Уже отошло в прошлое любование старым патриархальным селом, когда многие писатели пускались в пространные рассуждения о том, что именно оно, патриархальное село, и есть те устои — нравственные, культурные, психологические, — которые призваны формировать в человеке любовь к родной земле, к нелегкому крестьянскому труду, к хлебу, который всему голова, а значит, и к Родине. Да, село, откуда уходил и куда возвращался вновь, познав гораздо более обширные просторы своей страны, — это та самая почва, с солью которой в душу и сознание впитывается патриотизм. И низкий поклон им: и дому, и полю, и саду, и мохноногой лошадке, без которых ты так и не познал бы настоящей любви!.. Но… Нынешнее село, весь, деревня, аул, кишлак — это и десятки сложных забот и проблем, которые необходимо разрешить, и разрешить в сжатые сроки, конструктивно, избегая навязшего в зубах метода «проб и ошибок», которым по горло сыты люди, чтобы ныне живущие поколения в полной мере могли ощутить жизнетворное дыхание прогресса, дающего возможность, не ломая коренным образом сложившийся за века крестьянский уклад, облегчить в то же время труд земледельца, приблизить его быт к городскому, с тем чтобы слагаемые Продовольственной программы из понятия цифрового превратились во вполне зримые и осязаемые пуды, гектолитры, в тот самый каравай, приварок, которым и определяется изобилие.

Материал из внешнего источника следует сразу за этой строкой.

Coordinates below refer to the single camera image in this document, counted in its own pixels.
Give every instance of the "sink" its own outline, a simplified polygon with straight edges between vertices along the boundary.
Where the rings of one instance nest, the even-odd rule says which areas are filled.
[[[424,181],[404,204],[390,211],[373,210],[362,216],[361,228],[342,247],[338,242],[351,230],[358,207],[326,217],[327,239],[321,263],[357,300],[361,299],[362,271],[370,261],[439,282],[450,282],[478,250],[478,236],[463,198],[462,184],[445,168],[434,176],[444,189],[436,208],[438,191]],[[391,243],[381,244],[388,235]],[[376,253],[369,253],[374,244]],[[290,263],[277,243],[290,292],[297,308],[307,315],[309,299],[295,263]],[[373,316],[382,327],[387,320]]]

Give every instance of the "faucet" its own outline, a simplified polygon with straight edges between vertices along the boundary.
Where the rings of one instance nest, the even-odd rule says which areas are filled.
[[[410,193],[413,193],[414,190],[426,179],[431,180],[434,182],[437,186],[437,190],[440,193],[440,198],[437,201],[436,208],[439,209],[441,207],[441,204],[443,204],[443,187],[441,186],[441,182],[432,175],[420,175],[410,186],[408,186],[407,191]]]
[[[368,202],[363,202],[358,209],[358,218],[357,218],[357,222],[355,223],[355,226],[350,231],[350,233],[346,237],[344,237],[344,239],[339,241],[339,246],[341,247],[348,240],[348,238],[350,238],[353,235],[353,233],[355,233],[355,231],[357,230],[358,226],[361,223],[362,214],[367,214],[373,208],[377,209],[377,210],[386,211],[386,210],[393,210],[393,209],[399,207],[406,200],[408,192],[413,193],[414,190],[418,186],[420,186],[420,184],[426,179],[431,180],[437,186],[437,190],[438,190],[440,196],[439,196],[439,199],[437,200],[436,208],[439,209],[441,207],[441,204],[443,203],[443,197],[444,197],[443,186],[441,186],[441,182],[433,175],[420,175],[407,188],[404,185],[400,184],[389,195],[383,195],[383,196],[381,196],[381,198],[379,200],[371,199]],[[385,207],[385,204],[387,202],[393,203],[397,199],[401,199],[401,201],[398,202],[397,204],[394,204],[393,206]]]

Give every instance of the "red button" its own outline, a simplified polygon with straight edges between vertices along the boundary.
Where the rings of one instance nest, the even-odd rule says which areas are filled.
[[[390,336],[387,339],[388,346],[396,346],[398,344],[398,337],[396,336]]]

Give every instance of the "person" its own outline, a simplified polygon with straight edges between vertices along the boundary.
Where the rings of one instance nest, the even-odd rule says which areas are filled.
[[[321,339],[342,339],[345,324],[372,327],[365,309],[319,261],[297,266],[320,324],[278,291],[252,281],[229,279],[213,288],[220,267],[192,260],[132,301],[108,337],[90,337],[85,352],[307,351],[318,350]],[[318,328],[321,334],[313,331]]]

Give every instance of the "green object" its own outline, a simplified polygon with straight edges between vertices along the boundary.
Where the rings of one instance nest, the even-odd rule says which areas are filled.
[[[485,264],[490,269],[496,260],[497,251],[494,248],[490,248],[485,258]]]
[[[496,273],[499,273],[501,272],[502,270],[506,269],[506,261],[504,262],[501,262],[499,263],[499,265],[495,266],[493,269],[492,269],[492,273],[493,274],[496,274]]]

Психологическая и моральная основа этих сложных процессов, происходящих на селе, играет необыкновенно важную роль, и литература, владеющая весьма тонким, чутким и пытливым инструментом, каким является слово, берется исследовать эти глубинные процессы.

Юрий Мушкетик, чей литературный стаж насчитывает почти три десятилетия, чье умное и чуткое перо с одинаковой глубиной касалось самых сложных проблем — от исторических до сугубо интимных человеческих, — после нескольких произведений, посвященных нравственным исканиям интеллигенции, вновь обратился к близкому для него селу, откуда начался его путь в литературу и жизнь. И потому, видимо, не случайно действие романа «Позиция» происходит на черниговской земле в местах, хорошо знакомых автору по предвоенному детству, суровому отрочеству времен военного лихолетья, послевоенным юности, мужанию, зрелости. Герой романа Василь Грек, председатель колхоза «Дружба» — руководитель не только новой формации по своему подходу к методам ведения сельскохозяйственного производства, но и представитель нравственно-этических начал. Мне думается, что и само название «Позиция», являющееся любимым словцом Грека, призвано определять несгибаемый, творческий, не признающий компромиссов с совестью характер героя. Не случайно в разных местах повествования, то в беседах, то в раздумьях, то в бдениях над страницами своеобразного дневника председателя колхоза, мы встречаем это слово — совесть. Совесть, которую Василь Грек ставит на такую недосягаемую высоту, на которую ставил это понятие Владимир Ильич Ленин, называя партию: «…ум, честь и совесть нашей эпохи».